Music

Mediterranean rock by Ja T'ho Diré returns to the stage twenty years later

The Menorcan group will perform the first of four concerts at the Sons del Món Festival in Roses, with a repertoire centered around their album 'Moviments salvatges'.

The Menorcan band Ya Te lo Diré, led by Cris Juanico.
07/08/2025
3 min

GironaAfter more than two decades of silence, the legendary Menorcan band Ja T'ho Diré, led by Cris Juanico, returns to the stage. Their first performance will be on Saturday, August 9th at the Sons del Món Festival in Roses, followed by three more concerts: on August 22nd in Menorca, on the 30th at the Acústica in Figueres, and on September 12th in Mallorca.

Ya T'ho Diré's return was not planned in advance or with many projections for the future, but rather it developed naturally and coherently. The spark was the tribute concert to Sente Fontestad, drummer of the band that passed away just over a year ago, which was held last November and brought together a bunch of musician friends to remember the group's repertoire. "Life goes by so fast and we should try to make the most of it. At this reunion, we saw that our songs were significant to the lives of many people who looked up to us," Juanico recalls. He adds: "When we started rehearsing again, we found meaning in the songs again, we got the urge to be with them, we were honest and saw that it was possible. The big difficulty was that Sente wasn't there, but he would surely have been the first to sign up." Since they retired in 2003, Juanico has performed several solo concerts and the band is leaving meet again punctually in 2013.

The Roses concert will have a unique and special repertoire, focused on Wild movements, the 1995 album that catapulted the group to the forefront of the Catalan music scene thirty years ago. With famous songs like If you come, Nothing moves either Even So, the album consolidated the band's identity and style of "Mediterranean rock", with a consistent sound, decisive rhythms, riffs with guitar, melodic vocals, and well-crafted lyrics in the Menorcan dialect. "In 1991, we left Menorca and embarked on the adventure of making a living from music, with one hand on the guitar and the other on the suitcase. This meant a time of adaptation and making mistakes, and this album is the culmination of this experience. It's the first thing we did the way we wanted, without...

A group from Menorca linked to Girona

The story of Ja T'ho Diré is that of a group of friends who, almost accidentally, came up with the name of a rock band and, at the age of twenty-five, left the island where they had grown up to try to make a name for themselves. In the early 1990s, they landed in Biure d'Empordà, in the house of music promoter and manager Jordi Gratacós. Since then, all its members have maintained a very close relationship with Girona and its surroundings. Girorquines either menorgins They call themselves that. So it's no coincidence that the first concert was in Roses: "We're really excited. In 1991, we settled in a farmhouse in the Empordà and made friends with a group of people who are now family. We played our first concerts in small venues in the region," Juanico recalls.
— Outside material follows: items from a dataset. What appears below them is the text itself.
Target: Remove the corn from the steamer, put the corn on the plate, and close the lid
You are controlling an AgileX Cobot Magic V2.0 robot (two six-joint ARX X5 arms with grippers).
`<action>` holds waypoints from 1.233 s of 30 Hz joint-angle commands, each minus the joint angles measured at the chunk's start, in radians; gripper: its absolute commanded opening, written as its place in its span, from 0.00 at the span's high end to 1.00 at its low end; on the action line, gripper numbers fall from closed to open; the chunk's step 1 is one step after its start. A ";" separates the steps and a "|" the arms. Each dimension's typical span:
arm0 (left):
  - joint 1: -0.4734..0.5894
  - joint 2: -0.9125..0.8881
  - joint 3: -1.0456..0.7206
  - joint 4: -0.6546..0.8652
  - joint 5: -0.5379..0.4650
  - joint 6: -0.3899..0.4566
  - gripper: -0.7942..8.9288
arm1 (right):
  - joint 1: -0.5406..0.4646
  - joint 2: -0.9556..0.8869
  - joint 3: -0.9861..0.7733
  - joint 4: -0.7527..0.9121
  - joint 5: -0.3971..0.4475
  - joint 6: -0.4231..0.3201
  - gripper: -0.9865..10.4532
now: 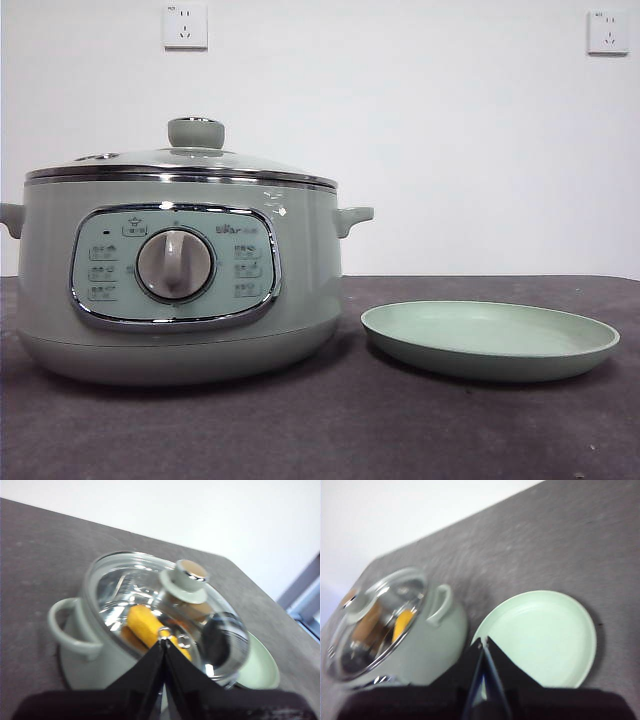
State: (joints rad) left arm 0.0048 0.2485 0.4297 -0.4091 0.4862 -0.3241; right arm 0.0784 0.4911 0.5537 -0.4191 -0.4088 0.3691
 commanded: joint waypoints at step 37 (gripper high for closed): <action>-0.271 0.857 0.692 -0.244 -0.159 0.259 0.47 | 0.002 0.347 0.320 -0.234 -0.213 -0.273 0.53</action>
State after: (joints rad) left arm -0.2459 1.0851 1.1152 -0.6601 0.3504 -0.0834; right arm 0.0792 0.8368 0.8696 -0.6575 -0.6247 0.1001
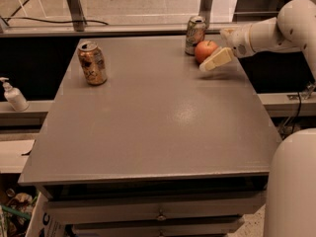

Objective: Move apple near 7up can

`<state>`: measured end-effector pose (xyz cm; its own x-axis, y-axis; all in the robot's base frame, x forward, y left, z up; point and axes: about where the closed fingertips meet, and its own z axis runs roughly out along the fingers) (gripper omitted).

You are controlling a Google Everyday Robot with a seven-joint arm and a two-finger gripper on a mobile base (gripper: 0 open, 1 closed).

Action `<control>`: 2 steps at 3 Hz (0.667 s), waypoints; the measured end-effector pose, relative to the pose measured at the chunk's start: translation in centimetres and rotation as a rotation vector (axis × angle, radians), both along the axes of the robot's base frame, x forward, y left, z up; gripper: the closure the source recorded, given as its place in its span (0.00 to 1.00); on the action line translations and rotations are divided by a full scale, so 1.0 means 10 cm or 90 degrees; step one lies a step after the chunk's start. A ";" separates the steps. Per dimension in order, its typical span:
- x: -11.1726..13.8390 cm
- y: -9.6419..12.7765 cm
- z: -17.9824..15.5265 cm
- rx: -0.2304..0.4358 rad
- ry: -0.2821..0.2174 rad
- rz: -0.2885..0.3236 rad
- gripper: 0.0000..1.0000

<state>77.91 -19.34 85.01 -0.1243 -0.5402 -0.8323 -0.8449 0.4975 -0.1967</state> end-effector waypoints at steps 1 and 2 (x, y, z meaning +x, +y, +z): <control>-0.05 -0.06 0.08 0.005 -0.011 0.005 0.00; -0.22 -0.32 0.13 0.009 -0.018 -0.001 0.00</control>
Offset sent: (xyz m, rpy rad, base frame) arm -0.0510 -0.0787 0.0218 0.0149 -0.0465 -0.0344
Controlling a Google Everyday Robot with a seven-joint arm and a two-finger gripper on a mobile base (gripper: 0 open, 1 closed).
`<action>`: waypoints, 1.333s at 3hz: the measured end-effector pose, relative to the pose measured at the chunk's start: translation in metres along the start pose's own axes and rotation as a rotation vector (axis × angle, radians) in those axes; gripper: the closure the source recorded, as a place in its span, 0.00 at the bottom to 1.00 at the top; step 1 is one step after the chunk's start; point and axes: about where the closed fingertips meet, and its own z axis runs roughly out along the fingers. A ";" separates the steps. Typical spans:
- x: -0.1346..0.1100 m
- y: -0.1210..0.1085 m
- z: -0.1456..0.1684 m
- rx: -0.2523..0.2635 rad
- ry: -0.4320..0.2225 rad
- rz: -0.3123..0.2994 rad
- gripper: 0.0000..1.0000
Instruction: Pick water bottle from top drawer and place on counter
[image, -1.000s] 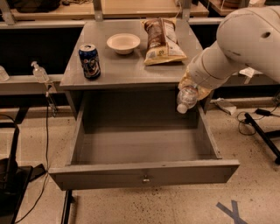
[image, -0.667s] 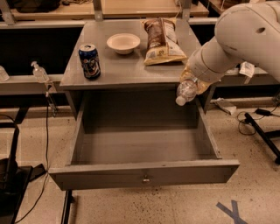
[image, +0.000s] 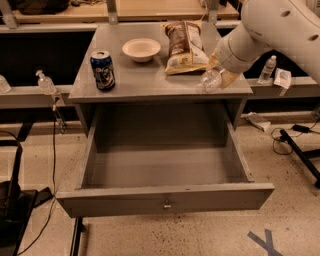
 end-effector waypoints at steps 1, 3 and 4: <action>0.010 -0.020 0.019 0.014 0.024 0.161 1.00; -0.009 -0.029 0.087 -0.052 0.015 0.437 0.98; -0.009 -0.028 0.086 -0.050 0.014 0.429 0.68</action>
Offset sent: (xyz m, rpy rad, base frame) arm 0.0771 0.0448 -0.0398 0.2969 0.0551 -0.3933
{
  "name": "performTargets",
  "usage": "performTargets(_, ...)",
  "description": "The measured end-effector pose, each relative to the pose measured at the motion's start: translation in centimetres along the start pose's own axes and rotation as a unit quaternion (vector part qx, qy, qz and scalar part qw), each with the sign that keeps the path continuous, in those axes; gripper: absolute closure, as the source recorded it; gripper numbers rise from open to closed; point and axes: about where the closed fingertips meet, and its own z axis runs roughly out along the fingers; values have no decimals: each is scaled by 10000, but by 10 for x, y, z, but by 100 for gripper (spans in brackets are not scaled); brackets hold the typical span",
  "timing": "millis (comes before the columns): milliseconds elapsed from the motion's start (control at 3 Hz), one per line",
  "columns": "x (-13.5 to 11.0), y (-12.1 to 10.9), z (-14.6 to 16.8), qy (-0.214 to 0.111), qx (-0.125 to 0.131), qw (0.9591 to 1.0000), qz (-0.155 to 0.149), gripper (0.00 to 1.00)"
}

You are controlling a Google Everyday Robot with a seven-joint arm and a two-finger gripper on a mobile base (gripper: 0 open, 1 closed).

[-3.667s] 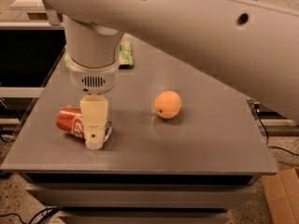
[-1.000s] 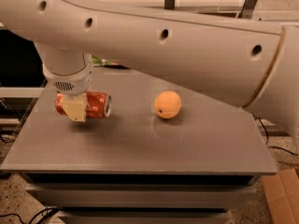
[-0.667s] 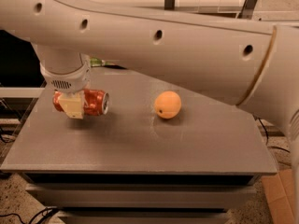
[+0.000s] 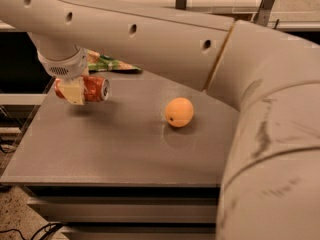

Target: Move coke can near green rice chip bag

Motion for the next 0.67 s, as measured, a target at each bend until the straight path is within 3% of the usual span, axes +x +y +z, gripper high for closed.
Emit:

The current Catalan music scene, dominated by urban styles, reggaeton, and Latin rhythms, has little to do with the effervescence of Catalan rock twenty years ago, born in a society very conscious of the use of the language, without mobile phones, the internet, or platforms. However, for Juanico, this doesn't mean in any way that the music of the end of the century is outdated and has no place: "It's still valid and people listen to it, because the audience that was 25 years old at that time also has the right to hear live the songs that defined their youth," he argues. Their fans are encouraging them to return to the stage, but aside from the four planned concerts, the members of Ja T'ho Diré aren't thinking any further, not even about future tours or new songs: "We're not obligated to anything. The decision we make will be because we believe in it and we see it as possible," concludes Juanico.